6. An alternate testing path

I really like my tests to be fast. It's so important to me that in this library I wrote a test to test that the tests run in under a second. The two appraisals plus activesupport bother me.

As Corey Haines says, TDD means listening to your tests. When they're slow or hard to write, it means something is wrong with your code. I don't doubt that, though I don't see the solution here.
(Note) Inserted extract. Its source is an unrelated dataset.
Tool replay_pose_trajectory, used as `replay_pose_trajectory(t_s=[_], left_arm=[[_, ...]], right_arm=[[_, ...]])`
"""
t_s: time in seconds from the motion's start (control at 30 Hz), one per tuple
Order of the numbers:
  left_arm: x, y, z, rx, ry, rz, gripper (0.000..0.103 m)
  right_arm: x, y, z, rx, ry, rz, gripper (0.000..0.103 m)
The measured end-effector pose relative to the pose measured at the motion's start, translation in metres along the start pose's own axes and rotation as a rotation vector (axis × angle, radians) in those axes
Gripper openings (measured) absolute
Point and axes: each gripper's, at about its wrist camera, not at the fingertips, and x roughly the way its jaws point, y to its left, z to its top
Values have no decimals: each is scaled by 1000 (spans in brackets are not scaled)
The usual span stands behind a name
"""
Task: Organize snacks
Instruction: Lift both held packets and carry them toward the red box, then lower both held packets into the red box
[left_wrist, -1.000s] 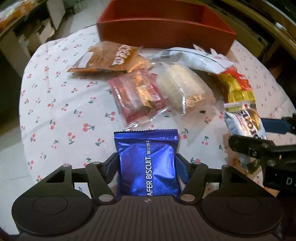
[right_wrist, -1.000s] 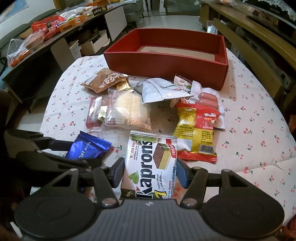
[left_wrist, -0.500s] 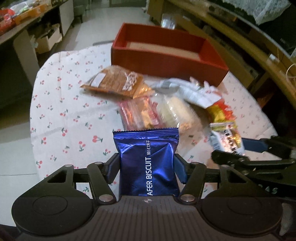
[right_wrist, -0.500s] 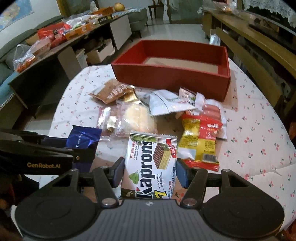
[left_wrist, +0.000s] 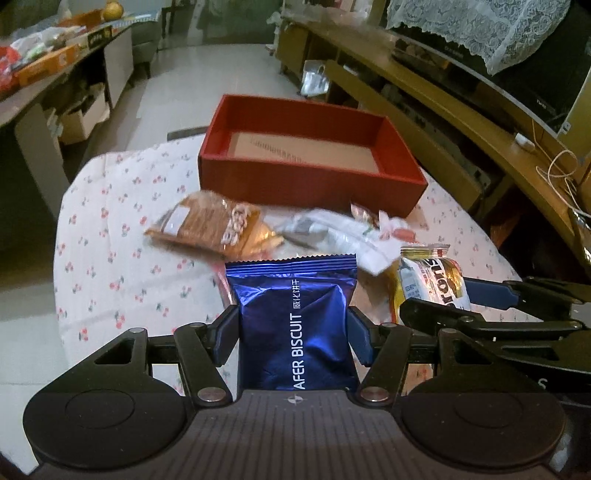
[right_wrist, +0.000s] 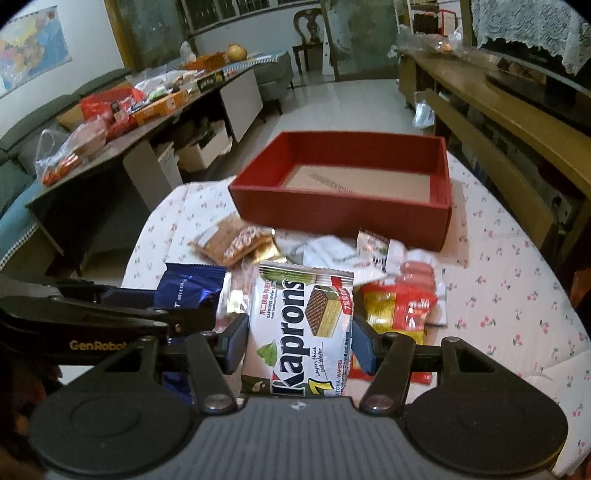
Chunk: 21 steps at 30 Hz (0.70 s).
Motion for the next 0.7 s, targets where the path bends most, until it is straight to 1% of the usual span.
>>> replay_pose_trajectory(t_s=[0.27, 0.37, 0.5, 0.7], left_arm=[[5, -8, 35, 23, -61, -3, 67], [9, -11, 52, 33, -84, 1, 67], [20, -15, 78, 41, -107, 10, 67], [44, -21, 124, 55, -141, 35, 66]], right_arm=[[1, -16, 30, 38, -53, -22, 70], [5, -23, 46, 45, -72, -35, 70], [15, -33, 71, 58, -93, -52, 70], [40, -55, 113, 94, -115, -74, 70]])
Instead, I'll pose a new testing plan:

class ActiveSupportUnavailableTest < Test::Unit::TestCase

  def setup
    Kernel.stubs(:require).with('active_support/notifications').throws(LoadError.new)
    load 'fizz_buzz/instrumentation'
  end

  def test_null_implementation_when_active_support_is_unavailable
    assert FizzBuzz::Instrumentation.respond_to?(:instrument)
  end
  
end

class ActiveSupportAvailableTest < Test::Unit::TestCase

  module FakeActiveSupport
    module Notifications
    end
  end

  def setup
    Kernel.stubs(:require).with('active_support/notifications')
    Object.send :const_set, :ActiveSupport, FakeActiveSupport
    load 'fizz_buzz/instrumentation'
  end
  
  def teardown
    Object.send :const_set, :ActiveSupport, nil
  end
  
  def test_adds_fizz_buzz_prefix
    FakeActiveSupport::Notifications.expects(:instrument).with do |args|
      args.first == 'fizz_buzz.foo'
    end
    FizzBuzz::Instrumentation.instrument 'foo', 12
  end
  
  def test_sends_data
    FakeActiveSupport::Notifications.expects(:instrument).with do |args|
      args.second == 'bar'
    end
    FizzBuzz::Instrumentation.instrument 'foo', 'bar'
  end
  
end

I don't feel settled on any of this. I feel the library does need the instrumentation, but I really want to keep it small. (It's not a framework, after all.) Can I reasonably provide only the null implementation and ask clients to monkey-patch or subclass to get the behavior? Is the "right" solution to create a multi_instrumentation gem on which this gem depends?